“I’d guess the cult is worried about bad publicity.” I still don’t dare tell him the rest. What if he insists we leave? I may never get the answers I need.
We eat dinner and watch a movie on my double bed with his arm around me. Eventually, I drift off to an uneasy sleep.
The dream starts as it often does.
I’m maybe four or five and in a wedding. My older sister is there but she’s too young to be married. My uncle is there, too. All of a sudden, the dream changes and I’m the one about to be married.
A grown-up hand strikes me in a kitchen and a tall body looms. Lecherous eyes glow red like a demon and vampire teeth shine in the dark. Blood surrounds me on the kitchen floor where my sister lies motionless but I’m her. When the vampire kneels to bite my neck, I scream, unable to move.
“Get off!” I wake covered in sweat, a strange man in just his jeans sitting at my side.
“You awake now?” Jack’s warm hand cups my wet cheek.
“Oh shit. Bad dream.” Red vampire’s eyes continue to haunt me and blood refuses to drain away from the floor while Jack waits, rubbing my back.
“Want to talk about it?”
I roll onto my back. “Not really.”
When he begins to stand, I reach out and grab his thigh. “Wait. Don’t go. It’s a reoccurring nightmare. It happens when I’m under a lot of stress. It doesn’t mean anything.”
“Who is Faith? You called out her name.” The concern on his face is outlined by the nightlight in the bathroom. His voice is warm and his thigh even warmer. I can’t help but to sit up so I can better see his well-sculptured abs and inhale his all-male scent.
“Faith is, or perhaps was, my older sister. She married when she was fourteen and me, five. Then, I never saw her again. The elders said her husband took her to another, more restrictive church but I always wondered. My sister was more like my mother and I took the loss hard.”
“Is that really why you’re here? Are you trying to locate her?” Jack really is too damn observant.
I nod. Maybe it’s the intimacy of the setting or the fact I’m still half asleep. Other than my therapist, I’ve never told anyone about the wedding day. “I’ve always had nightmares Faith was murdered and I witnessed it.”
“Holy fuck.” He jumps up and stares, hand rasping over his beard. “Don’t tell me, you’re looking for clues? My God, that’s why you’re doing this documentary, right?”
I stand, forgetting my pajama top is rather see-through until his eyes go to my breasts. Shit. Quickly, I grab the closest thing, a bath towel on the floor, and wrap it around me. “I just need to know the truth.”
“The truth is, you should hire a private investigator, go to the police, the FBI-”

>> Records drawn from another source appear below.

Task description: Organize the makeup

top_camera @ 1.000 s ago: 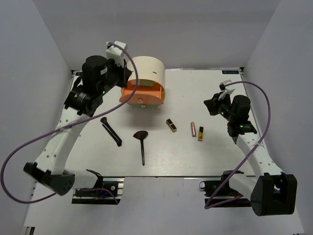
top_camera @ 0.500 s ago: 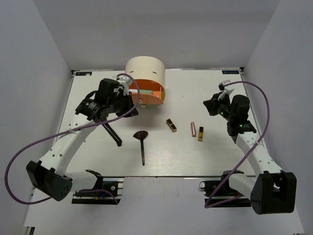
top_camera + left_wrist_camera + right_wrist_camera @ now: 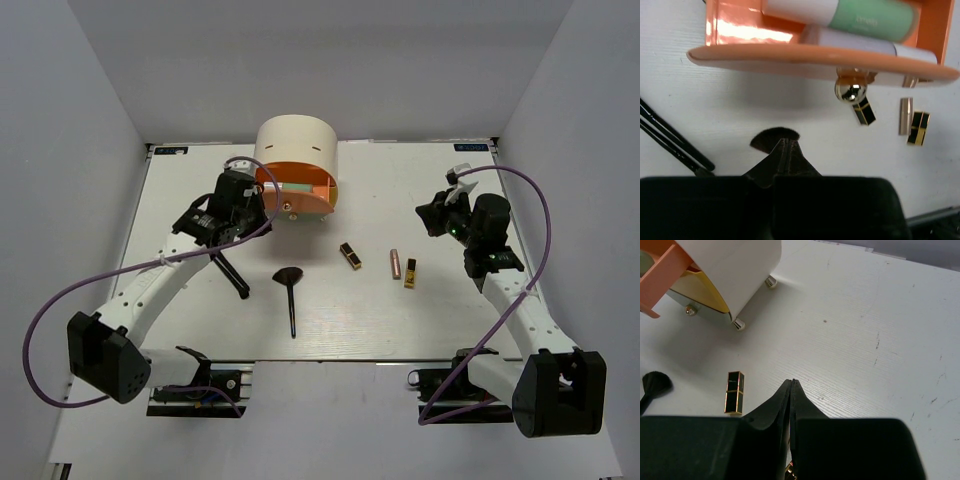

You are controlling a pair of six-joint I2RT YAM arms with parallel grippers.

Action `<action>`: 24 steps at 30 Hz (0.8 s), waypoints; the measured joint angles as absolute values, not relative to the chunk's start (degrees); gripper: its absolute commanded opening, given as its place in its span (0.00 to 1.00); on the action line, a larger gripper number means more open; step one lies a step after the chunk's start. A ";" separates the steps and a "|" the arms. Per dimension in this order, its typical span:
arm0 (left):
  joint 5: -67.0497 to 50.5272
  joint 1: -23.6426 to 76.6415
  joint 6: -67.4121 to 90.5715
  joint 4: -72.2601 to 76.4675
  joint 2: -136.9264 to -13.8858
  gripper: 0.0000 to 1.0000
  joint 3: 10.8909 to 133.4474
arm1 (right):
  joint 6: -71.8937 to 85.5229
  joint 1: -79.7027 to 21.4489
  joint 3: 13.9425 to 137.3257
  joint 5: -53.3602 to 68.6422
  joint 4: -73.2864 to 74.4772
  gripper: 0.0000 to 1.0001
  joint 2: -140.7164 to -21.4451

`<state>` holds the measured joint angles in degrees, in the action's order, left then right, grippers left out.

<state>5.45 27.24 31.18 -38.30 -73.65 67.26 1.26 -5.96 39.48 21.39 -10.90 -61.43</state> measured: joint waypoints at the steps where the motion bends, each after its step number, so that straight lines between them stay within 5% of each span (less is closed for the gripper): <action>1: 6.31 27.27 31.68 -36.60 -73.58 0.00 66.46 | 1.21 -5.96 39.48 21.39 -10.90 0.05 -61.52; 24: 9.67 27.62 35.00 -16.14 -81.56 0.00 63.51 | 1.10 -5.74 39.48 21.37 -10.90 0.04 -61.98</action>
<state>9.67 27.62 35.00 -16.14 -81.56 63.51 1.10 -5.74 39.48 21.37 -10.90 -61.98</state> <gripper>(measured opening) 0.012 0.046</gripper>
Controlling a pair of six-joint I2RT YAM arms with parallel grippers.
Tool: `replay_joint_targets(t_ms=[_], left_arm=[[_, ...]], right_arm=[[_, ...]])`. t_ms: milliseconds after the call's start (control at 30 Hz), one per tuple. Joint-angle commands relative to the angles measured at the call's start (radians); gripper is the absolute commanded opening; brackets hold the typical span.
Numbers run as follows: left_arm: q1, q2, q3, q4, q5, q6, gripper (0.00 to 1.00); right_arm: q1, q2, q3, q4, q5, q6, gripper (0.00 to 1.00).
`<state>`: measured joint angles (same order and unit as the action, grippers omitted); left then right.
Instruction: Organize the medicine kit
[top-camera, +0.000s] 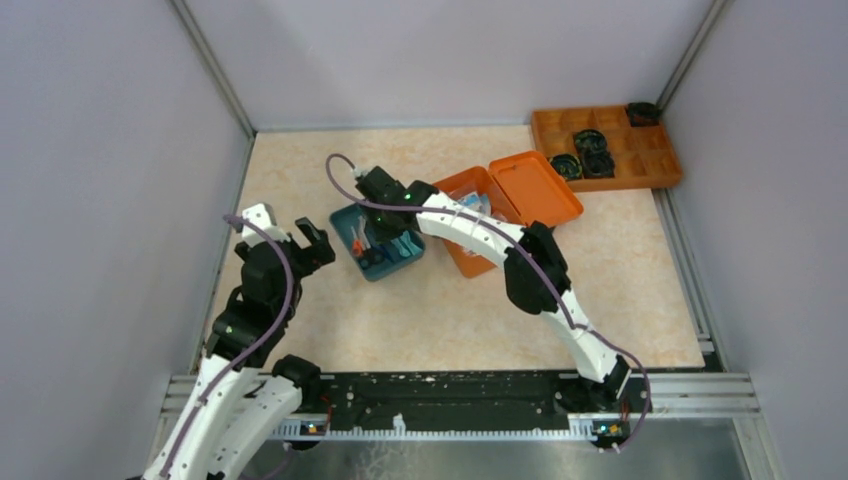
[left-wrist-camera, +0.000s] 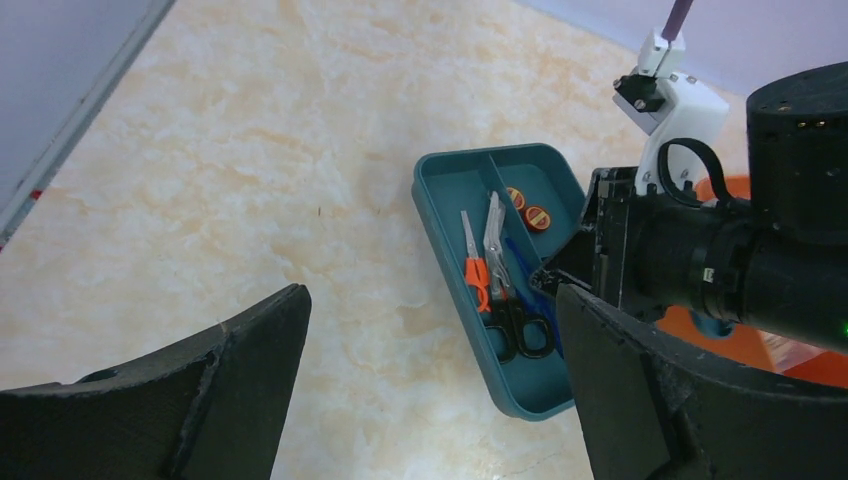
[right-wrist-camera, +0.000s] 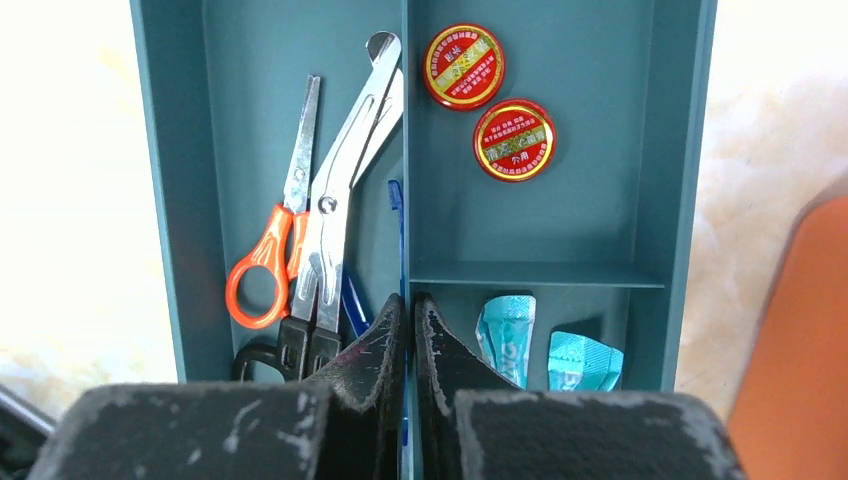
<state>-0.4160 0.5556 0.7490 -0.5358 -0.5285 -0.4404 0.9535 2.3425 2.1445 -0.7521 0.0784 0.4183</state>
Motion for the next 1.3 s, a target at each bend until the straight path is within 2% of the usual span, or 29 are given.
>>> replay_joint_targets(t_ms=[0, 233, 567, 867, 1067, 1267], left_arm=[[0.005, -0.065, 0.091, -0.031, -0.033, 0.027, 0.99], [0.005, -0.069, 0.139, -0.079, -0.051, 0.042, 0.99], [0.005, -0.080, 0.114, -0.081, -0.056, 0.042, 0.99], [0.005, -0.065, 0.093, -0.054, -0.033, 0.039, 0.99], [0.005, -0.047, 0.077, -0.036, -0.013, 0.028, 0.99], [0.005, -0.046, 0.068, -0.033, -0.011, 0.031, 0.99]], right_arm=[[0.004, -0.057, 0.129, -0.039, -0.022, -0.019, 0.00], [-0.006, -0.046, 0.305, -0.151, -0.019, -0.046, 0.00], [-0.062, -0.195, 0.272, -0.206, 0.025, -0.095, 0.00], [-0.153, -0.498, -0.083, -0.091, 0.079, -0.111, 0.00], [-0.156, -0.596, -0.293, -0.039, 0.174, -0.121, 0.00], [-0.197, -0.734, -0.590, 0.131, 0.239, -0.162, 0.00]])
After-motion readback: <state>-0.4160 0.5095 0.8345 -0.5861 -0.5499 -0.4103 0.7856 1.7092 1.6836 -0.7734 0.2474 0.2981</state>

“You don’t think I’ve tried?” I switch on the light, figuring neither one of us will be getting more sleep tonight.
I wish to hell I had left the light off because Jack has the body of a well-honed warrior, complete with a Semper Fi tattoo and two circular craters on his midsection. I must be staring because he throws on a t-shirt. “Sorry.”
I let him think I stared because of his scars because it’s better he doesn’t know how much I lust for him. Even while arguing, I want to throw my arms around him, press my breasts to him, and know what it would be like to have him inside me
After he pulls down the hem of his t-shirt, he stands in front of me and captures both my cheeks with his rough palms. “You can’t go tomorrow.”
With his lips close enough to kiss, I shudder. “Listen. I’m not even sure my dreams are real. They could just be my subconscious manifesting my emotions of how I felt when my sister left me.”
“Or, they could be real partial memories, tired of being ignored.” He looks as if he might kiss me but lets go.
“I suppose.” I lick my lips, eyes on his ass while he paces.
“Fuck. You should’ve told me. Hell, you shouldn’t even be here. Tell me what you remember.”
“Almost nothing. I just have dreams of a wedding, a vampire, and a few flashes of a frilly blue dress. Nothing else, except blood. There was blood everywhere. And fear.”
“Fuck.” Behind him, the view of Salt Lake City is quite unremarkable compared to New York City except for a church in the distance. It’s a Disney-esque Taj Mahal, glowing in a million bright white lights.
I walk across the small room to stare out the window with him. “I’m not changing my mind no matter how many times you say ‘fuck’. It’s taken years to get my uncle to agree to this film. He’s narcissistic and delusional but won’t try anything in front of the cameras.”
“Don’t be so sure.” Dark eyes beseech me but I can’t give up, not when I’m so close.